Woven into fabric and sent west, silk soon became the most demended and
expensive textile in Rome. Some historians claim the Romans' profligated
thier spendings on silk which played its rall in fall of their empire,
while their rivals to the east grew rich on the silk trade. Many around
the Mediterranean, priests and potentates, including Cleopatra, dressed
themselves in silk, especially that kind which had been colored in
purple made of mollusc shells.
More Than Silk
There are many other luxury goods besides silk that were transported
along Silk Road. Heading west were porcelain, furs, spices, gems and
other exotic products of Asia. Chinese inventions like gunpowder and
paper first travelled to Europe along Silk Road with many other
products. Being shipped east were cosmetics, silver, gold, amber, ivory,
carpets, perfume and ceramics from Europe, Central Asia, Arabia and Africa.
A Road of Ideas
As merchants and other travellers traversed Silk Road, they also carried
culture, art, philosophies and beliefs with them. Buddhism came to
China on The Silk Road and Islam, Christianity, Zoroastrianism and
Confucianism all had their itinerant proselytiser. Goods and ideas were
exchanged in cities with exotic names like Antioch, Babylon, Erzerum,
Hamadn, Bukhara, Samarkand, Khiva,
Kashgar and Xian, as well as in dozens of others whose names are now
lost in time. However, many remain and travellers again have the chance
to visit these sites, relive the legends and capture some of the magic.

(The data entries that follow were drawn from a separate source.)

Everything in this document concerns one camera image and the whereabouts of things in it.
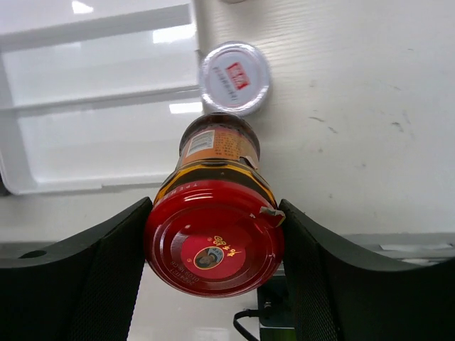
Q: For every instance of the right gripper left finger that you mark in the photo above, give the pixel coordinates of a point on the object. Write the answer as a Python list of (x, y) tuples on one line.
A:
[(84, 287)]

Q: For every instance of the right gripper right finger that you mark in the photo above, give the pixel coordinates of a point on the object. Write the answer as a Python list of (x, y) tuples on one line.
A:
[(342, 291)]

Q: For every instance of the red-lid sauce jar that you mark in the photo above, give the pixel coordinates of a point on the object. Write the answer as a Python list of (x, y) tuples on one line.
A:
[(215, 226)]

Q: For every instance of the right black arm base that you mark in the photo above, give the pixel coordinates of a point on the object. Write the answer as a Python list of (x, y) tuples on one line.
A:
[(274, 312)]

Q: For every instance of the white three-compartment tray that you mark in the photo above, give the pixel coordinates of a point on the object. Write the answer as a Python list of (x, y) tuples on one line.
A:
[(95, 94)]

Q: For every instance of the right small silver-lid jar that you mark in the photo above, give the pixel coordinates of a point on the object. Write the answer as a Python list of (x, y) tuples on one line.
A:
[(235, 78)]

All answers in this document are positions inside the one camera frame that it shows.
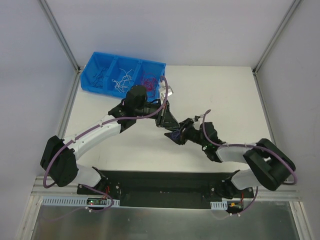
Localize white wire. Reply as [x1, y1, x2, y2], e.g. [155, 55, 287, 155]
[111, 67, 134, 94]

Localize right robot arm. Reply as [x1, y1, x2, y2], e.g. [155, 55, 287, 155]
[165, 118, 296, 199]

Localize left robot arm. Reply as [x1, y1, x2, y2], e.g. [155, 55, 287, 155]
[40, 85, 180, 195]

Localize blue compartment bin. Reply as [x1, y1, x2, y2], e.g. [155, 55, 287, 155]
[80, 52, 166, 102]

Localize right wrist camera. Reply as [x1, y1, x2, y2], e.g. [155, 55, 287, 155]
[193, 114, 204, 122]

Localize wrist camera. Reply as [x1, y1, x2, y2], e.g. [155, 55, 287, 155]
[158, 82, 174, 101]
[193, 114, 204, 122]

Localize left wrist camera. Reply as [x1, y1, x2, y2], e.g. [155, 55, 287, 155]
[158, 82, 174, 101]

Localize red wires in bin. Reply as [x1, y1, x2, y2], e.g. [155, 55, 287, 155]
[139, 71, 162, 97]

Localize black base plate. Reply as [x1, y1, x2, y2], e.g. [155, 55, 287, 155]
[74, 168, 255, 208]

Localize dark wires in bin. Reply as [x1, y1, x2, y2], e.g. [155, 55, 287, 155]
[89, 66, 110, 89]

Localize right white cable duct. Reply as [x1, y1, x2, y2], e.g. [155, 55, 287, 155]
[210, 200, 228, 211]

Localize white cable duct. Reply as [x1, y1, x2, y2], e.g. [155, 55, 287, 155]
[210, 200, 228, 211]
[42, 196, 120, 208]

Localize aluminium front rail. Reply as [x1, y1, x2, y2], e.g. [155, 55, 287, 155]
[31, 176, 303, 202]

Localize left white cable duct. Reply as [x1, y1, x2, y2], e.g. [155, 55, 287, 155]
[42, 196, 120, 208]

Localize right aluminium frame post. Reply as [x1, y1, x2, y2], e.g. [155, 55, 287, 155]
[252, 0, 304, 76]

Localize aluminium frame post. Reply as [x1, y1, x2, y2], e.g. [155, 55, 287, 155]
[37, 0, 81, 74]
[252, 0, 304, 76]

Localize left aluminium frame post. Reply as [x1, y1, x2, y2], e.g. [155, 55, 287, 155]
[37, 0, 81, 74]

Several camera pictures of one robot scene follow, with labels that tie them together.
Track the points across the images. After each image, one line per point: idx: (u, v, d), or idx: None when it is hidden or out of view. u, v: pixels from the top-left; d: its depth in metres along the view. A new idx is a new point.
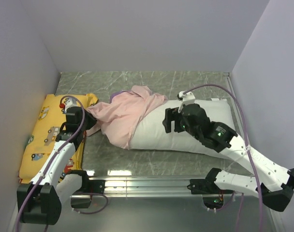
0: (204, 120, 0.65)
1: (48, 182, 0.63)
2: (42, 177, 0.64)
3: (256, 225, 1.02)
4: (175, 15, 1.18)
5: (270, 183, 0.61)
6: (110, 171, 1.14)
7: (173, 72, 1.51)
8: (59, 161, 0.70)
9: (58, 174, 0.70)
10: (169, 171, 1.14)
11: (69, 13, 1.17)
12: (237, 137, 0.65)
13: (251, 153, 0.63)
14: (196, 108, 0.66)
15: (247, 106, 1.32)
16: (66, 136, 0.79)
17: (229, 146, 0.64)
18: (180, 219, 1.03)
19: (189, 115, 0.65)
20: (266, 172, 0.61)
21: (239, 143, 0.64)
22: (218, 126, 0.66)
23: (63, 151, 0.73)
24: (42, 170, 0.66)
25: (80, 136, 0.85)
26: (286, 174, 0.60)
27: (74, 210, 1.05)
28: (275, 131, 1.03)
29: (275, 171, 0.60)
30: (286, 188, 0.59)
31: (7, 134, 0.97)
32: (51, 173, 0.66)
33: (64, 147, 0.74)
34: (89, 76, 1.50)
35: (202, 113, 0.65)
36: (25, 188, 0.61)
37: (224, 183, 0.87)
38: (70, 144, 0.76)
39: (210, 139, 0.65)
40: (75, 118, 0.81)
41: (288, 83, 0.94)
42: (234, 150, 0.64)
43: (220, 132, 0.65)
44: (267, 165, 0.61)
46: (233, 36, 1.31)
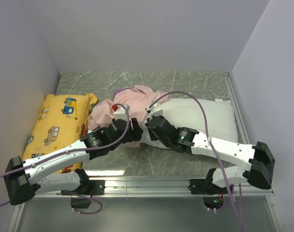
0: (169, 129, 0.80)
1: (30, 175, 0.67)
2: (32, 166, 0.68)
3: (256, 225, 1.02)
4: (174, 16, 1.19)
5: (242, 163, 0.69)
6: (110, 171, 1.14)
7: (173, 72, 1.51)
8: (59, 161, 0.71)
9: (51, 171, 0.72)
10: (169, 171, 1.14)
11: (69, 13, 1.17)
12: (198, 134, 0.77)
13: (213, 142, 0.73)
14: (160, 121, 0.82)
15: (247, 106, 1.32)
16: (92, 141, 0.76)
17: (193, 145, 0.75)
18: (180, 219, 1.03)
19: (155, 128, 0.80)
20: (232, 154, 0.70)
21: (200, 138, 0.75)
22: (183, 131, 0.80)
23: (72, 155, 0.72)
24: (40, 160, 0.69)
25: (104, 152, 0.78)
26: (251, 150, 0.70)
27: (74, 210, 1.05)
28: (275, 131, 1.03)
29: (240, 150, 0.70)
30: (254, 162, 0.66)
31: (7, 134, 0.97)
32: (42, 167, 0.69)
33: (76, 152, 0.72)
34: (89, 76, 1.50)
35: (165, 123, 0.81)
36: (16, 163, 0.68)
37: (219, 181, 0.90)
38: (84, 153, 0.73)
39: (178, 144, 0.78)
40: (113, 133, 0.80)
41: (288, 82, 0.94)
42: (199, 144, 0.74)
43: (183, 135, 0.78)
44: (229, 148, 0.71)
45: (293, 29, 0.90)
46: (232, 36, 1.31)
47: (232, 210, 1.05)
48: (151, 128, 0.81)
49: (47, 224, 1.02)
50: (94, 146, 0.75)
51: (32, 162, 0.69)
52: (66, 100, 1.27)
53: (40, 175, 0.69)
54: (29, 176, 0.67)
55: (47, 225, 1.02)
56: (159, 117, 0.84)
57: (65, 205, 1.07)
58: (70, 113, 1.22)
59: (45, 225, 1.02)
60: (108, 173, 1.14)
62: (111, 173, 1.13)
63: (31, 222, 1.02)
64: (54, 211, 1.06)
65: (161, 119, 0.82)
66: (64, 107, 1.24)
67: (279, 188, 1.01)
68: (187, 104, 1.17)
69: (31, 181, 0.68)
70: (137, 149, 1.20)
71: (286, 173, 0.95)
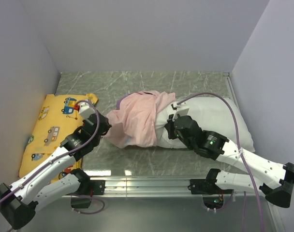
0: (196, 131, 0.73)
1: (22, 196, 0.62)
2: (20, 187, 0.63)
3: (256, 224, 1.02)
4: (174, 16, 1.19)
5: (269, 181, 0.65)
6: (110, 171, 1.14)
7: (173, 72, 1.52)
8: (46, 174, 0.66)
9: (42, 185, 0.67)
10: (169, 171, 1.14)
11: (69, 13, 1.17)
12: (228, 143, 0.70)
13: (244, 155, 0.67)
14: (188, 123, 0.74)
15: (247, 106, 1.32)
16: (72, 143, 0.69)
17: (223, 153, 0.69)
18: (180, 219, 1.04)
19: (183, 128, 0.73)
20: (262, 171, 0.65)
21: (231, 147, 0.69)
22: (210, 135, 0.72)
23: (57, 164, 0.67)
24: (26, 179, 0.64)
25: (88, 150, 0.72)
26: (283, 169, 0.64)
27: (74, 210, 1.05)
28: (275, 132, 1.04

While the Chinese silk trade played a minor role in the Chinese economy, it did increase the number of foreign merchants present in China under the Han Dynasty, exposing both the Chinese and visitors to their country to different cultures and religions. In fact, Buddhism spread from India to China because of trade along the Silk Route, similar to the way Islam spread along trans-Saharan routes in medieval West Africa. .
The Silk Road's Decline
By 760 AD, during the T'ang Dynasty, trade along the Silk Road had declined. It revived tremendously under the Sung Dynasty in the eleventh and twelfth centuries when China became largely dependent on its silk trade. In addition, trade to Central and Western Asia as well as Europe recovered for a period of time from 1276-1368 under the Yuan Dynasty when the Mongols controlled China. The Chinese traded silk for medicines, perfumes, and slaves in addition to precious stones. As overland trade became increasingly dangerous, and overseas trade became more popular, trade along the Silk Road declined. While the Chinese did maintain a silk-fur trade with the Russians north of the original Silk Route, by the end of the fourteenth century, trade and travel along the road had decreased.